About Elizabeth
About Elizabeth
Elizabeth Warren, a fearless consumer advocate who has made her life's work the fight for middle class families, was re-elected to the United States Senate for a second term on November 6, 2018, by the people of Massachusetts.
Elizabeth is one of the nation's leading progressive voices, fighting for big structural change that would transform our economy and rebuild the middle class.
She has put forward bold, ambitious plans to:
- End lobbying as we know it and make other sweeping changes to eliminate the influence of money in our federal government through the most comprehensive anti-corruption legislation since Watergate;
- Impose an ultra-millionaire tax on fortunes worth over $50 million to generate $2.75 trillion in revenue over ten years—enough to pay for universal child care, student debt relief, and a down payment on a Green New Deal;
- Address the nation's housing crisis by building more than 3 million new homes, cutting rents nationwide by 10%, and taking the first steps towards healing the legacy of housing discrimination through historic new investments in federal housing programs;
- Extend criminal accountability to corporate executives who oversee and direct illegal scams;
- Give workers a greater say in the decision-making process at the nation's biggest corporations by empowering them to elect 40% of the board at the company where they work;
- Require every public company to disclose climate-related risks;
- Provide Puerto Rico with a path to comprehensive debt relief and rebuild the island's infrastructure;
- Allocate $100 billion to solve the opioid and substance use crisis; and
- Address skyrocketing prescription drug costs, including through the public manufacturing of generic drugs.
Elizabeth consistently reaches across the aisle to deliver wins for Massachusetts, making her one of the most effective members of the Senate. She helped secure $750 million in debt relief for students who were cheated by predatory, for-profit colleges, including 4,500 Massachusetts students and more than 28,000 students across the country. Elizabeth has also helped pass legislation to double federal funding for child care, make hearing aids available over the counter, reduce out-of-pocket costs for high school students enrolled in career and technical education programs, and put over $6 billion dollars in federal funding towards the fight against the opioid epidemic.
Elizabeth has used her platform to hold some of the nation's largest corporations and most powerful government agencies accountable for fraud, waste, and abuse. In the wake of the fake accounts scandal at Wells Fargo, her relentless public pressure led to the resignation of two Wells Fargo CEOs, John Stumpf and his successor, Tim Sloan. Elizabeth also launched an investigation to hold Equifax accountable for a data breach that exposed the personal financial information of over 140 million customers and wrote legislation to keep it from happening again. Through her oversight work, she has exposed fraud and abuse perpetrated by Trump Administration officials, including at the Department of Education, Environmental Protection Agency, and Department of Defense, and has successfully overturned rules that harm consumers and students.

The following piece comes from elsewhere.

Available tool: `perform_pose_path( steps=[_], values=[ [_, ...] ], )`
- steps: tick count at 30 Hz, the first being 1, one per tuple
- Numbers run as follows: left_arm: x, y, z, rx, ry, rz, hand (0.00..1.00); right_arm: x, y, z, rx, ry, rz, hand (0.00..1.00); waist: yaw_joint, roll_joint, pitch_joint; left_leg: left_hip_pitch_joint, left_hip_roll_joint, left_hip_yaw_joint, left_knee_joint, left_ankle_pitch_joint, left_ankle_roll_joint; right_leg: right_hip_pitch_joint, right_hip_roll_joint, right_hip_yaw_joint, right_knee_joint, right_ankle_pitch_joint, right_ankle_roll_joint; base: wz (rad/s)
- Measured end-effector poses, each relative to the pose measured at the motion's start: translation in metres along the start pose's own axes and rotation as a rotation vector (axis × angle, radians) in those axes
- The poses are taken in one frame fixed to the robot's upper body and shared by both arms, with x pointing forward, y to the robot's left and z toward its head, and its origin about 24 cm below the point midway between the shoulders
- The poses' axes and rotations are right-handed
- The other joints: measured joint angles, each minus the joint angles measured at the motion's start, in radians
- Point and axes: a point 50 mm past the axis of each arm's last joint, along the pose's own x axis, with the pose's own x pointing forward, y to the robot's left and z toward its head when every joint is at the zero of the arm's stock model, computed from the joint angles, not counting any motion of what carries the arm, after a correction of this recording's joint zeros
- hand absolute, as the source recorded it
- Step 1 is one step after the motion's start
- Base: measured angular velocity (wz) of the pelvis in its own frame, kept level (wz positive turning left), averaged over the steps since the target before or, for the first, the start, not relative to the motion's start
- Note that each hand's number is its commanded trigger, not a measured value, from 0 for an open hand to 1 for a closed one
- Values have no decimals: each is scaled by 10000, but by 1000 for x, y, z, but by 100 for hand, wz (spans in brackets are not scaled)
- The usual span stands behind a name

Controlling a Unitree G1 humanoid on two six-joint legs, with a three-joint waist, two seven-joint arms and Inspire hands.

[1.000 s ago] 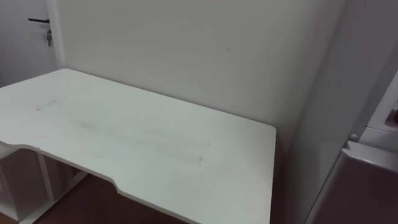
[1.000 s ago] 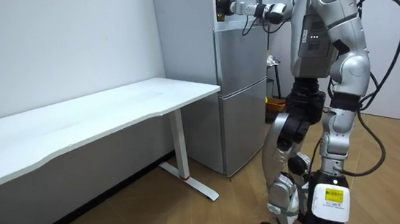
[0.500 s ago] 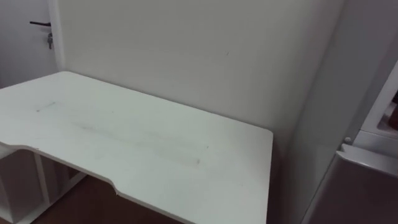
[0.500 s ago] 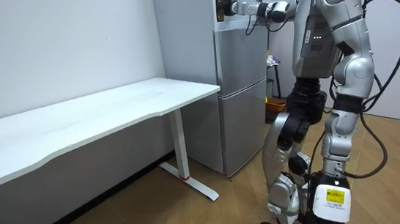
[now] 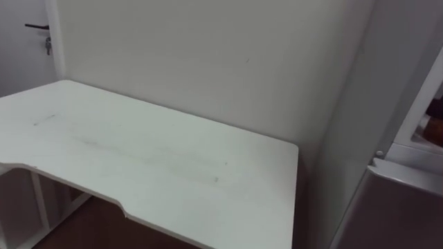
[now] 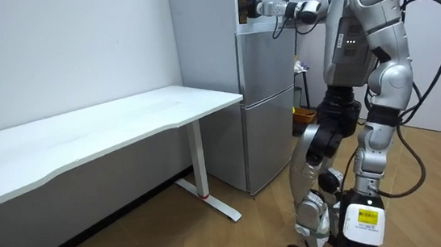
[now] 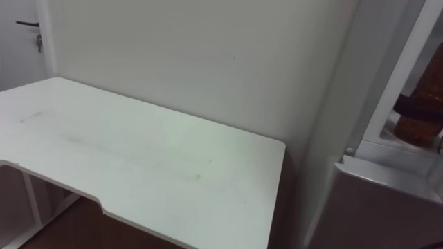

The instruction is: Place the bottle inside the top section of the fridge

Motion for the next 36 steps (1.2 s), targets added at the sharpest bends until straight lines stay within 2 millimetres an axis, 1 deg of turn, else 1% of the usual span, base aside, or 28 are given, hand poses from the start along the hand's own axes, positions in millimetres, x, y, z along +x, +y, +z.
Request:
perform_pose_path(
  steps=[5, 6, 8, 10, 14, 15, 16, 18, 21, 22, 23, 25, 26, 28, 32, 33, 36],
  values=[
    [0, 0, 4, -347, -151, 207, 0, 0, -1, 0, 15, -45, -234, 0, -29, -18, 12, -1, 0, 25, -17, 0, -2, -4, -20, 4, -18, -4, -3, 0],
    [0, 0, 4, -346, -145, 222, 0, 0, -1, 1, 27, -70, -309, 0, -37, -35, 22, -5, -3, 40, -18, 1, -2, -5, -19, 15, -39, -13, -16, 0],
    [0, 0, 4, -356, -142, 272, 0, -1, -1, 3, -111, -208, -407, 0, -95, -97, 10, -48, -8, 40, -22, 3, -3, -14, -31, 18, -145, -16, -44, 0],
    [0, -1, 5, -324, -149, 350, 0, -3, 2, 9, -525, -687, -626, 0, -183, -174, -26, -53, -7, 40, -25, 2, -4, -32, -38, -7, -159, -25, -43, 2],
    [-1, -6, 3, -173, -88, 188, 0, -9, 11, 23, -666, -1492, -655, 0, -296, -188, -36, -14, 13, 113, -75, 3, -5, -39, -37, 28, -157, -26, -42, -4],
    [-1, -8, 3, -176, -95, 160, 0, -11, 14, 28, -675, -1787, -609, 0, -392, -181, -34, -20, 20, 117, -85, 2, -6, -61, -36, 35, -156, -25, -42, 0],
    [-1, -9, 3, -189, -99, 137, 0, -15, 18, 34, -615, -2107, -448, 0, -487, -153, -28, -24, 24, 118, -97, 1, -7, -77, -37, 34, -152, -24, -43, 0],
    [-1, -9, 5, -208, -160, 133, 0, -22, 21, 40, -730, -2676, -209, 0, -572, -105, -32, -19, 28, 128, -139, 0, -9, -87, -43, 19, -140, -23, -42, -2],
    [-1, -9, 7, -444, -170, 103, 0, -32, 23, 39, -703, -3057, 215, 0, -598, -30, -77, 99, 37, 222, -280, 2, -11, -33, -57, 39, -139, -22, -39, -8],
    [0, -10, 8, -509, -164, 84, 0, -33, 23, 39, -707, -3095, 287, 0, -619, -8, -76, 170, 45, 270, -322, 2, -11, 5, -59, 59, -140, -22, -38, -16],
    [0, -11, 11, -595, -225, 38, 0, -35, 24, 38, -681, -3153, 379, 0, -633, 37, -50, 272, 48, 325, -394, 2, -11, 47, -66, 100, -144, -21, -37, -17],
    [0, -15, 16, -527, -389, -91, 0, -38, 27, 38, -586, -3215, 559, 0, -658, 120, -49, 410, 48, 404, -466, 2, -9, 110, -70, 232, -146, -22, -36, -15],
    [0, -16, 17, -565, -402, -116, 0, -38, 27, 38, -576, -3224, 592, 0, -670, 137, -36, 460, 48, 429, -502, 1, -9, 132, -69, 273, -144, -22, -35, -13],
    [0, -18, 18, -662, -414, -181, 0, -39, 28, 37, -507, -3290, 707, 0, -763, 153, -41, 538, 54, 488, -548, -2, -5, 160, -75, 286, -144, -23, -33, -9],
    [0, -19, 19, -904, -337, -264, 0, -44, 30, 43, -261, -3575, 880, 0, -821, 186, -55, 537, 82, 610, -559, -7, 0, 77, -79, 312, -139, -18, -34, -11],
    [0, -19, 18, -917, -328, -269, 0, -46, 28, 46, -46, -3713, 897, 0, -867, 197, -85, 535, 81, 620, -558, -6, 1, -3, -77, 345, -139, -11, -32, -5],
    [-1, -21, 13, -966, -174, -282, 0, -59, 26, 55, 639, -4397, 963, 0, -864, 298, -68, 612, 89, 709, -624, -5, 3, -6, -46, 560, -144, 1, -24, -10]
  ],
)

Before becoming the first woman ever elected to the Senate from Massachusetts in 2012, Elizabeth served as Chair of the Congressional Oversight Panel for the Troubled Asset Relief Program (TARP)—the oversight board set up in the aftermath of the financial crisis to protect taxpayers, hold Wall Street accountable, and help homeowners get back on their feet.
She is widely credited for the original thinking, political courage, and relentless persistence that led to the creation of the Consumer Financial Protection Bureau, which she helped stand up and has successfully protected millions of consumers from financial tricks and traps often hidden in mortgages, credit cards, and other financial products.
As a law professor for more than 30 years, Elizabeth taught courses on commercial law, contracts, and bankruptcy. She has written more than a hundred articles and eleven books, including four national best-sellers, This Fight Is Our Fight, A Fighting Chance, The Two-Income Trap,and All Your Worth.
Elizabeth learned first-hand about the economic pressures facing working families, growing up in a family she says was "on the ragged edge of the middle class." She got married at 19, and after graduating from college, started teaching in elementary school. Her first baby, a daughter Amelia, was born when Elizabeth was 22. When Amelia was two, Elizabeth started law school. Shortly after she graduated, her son Alex was born. Elizabeth hung out a shingle and practiced law out of her living room, but she soon returned to teaching.
Elizabeth is a graduate of the University of Houston and Rutgers School of Law. Elizabeth and her husband Bruce Mann have been married for 41 years and live in Cambridge, Massachusetts with their golden retriever, Bailey. They have three grandchildren.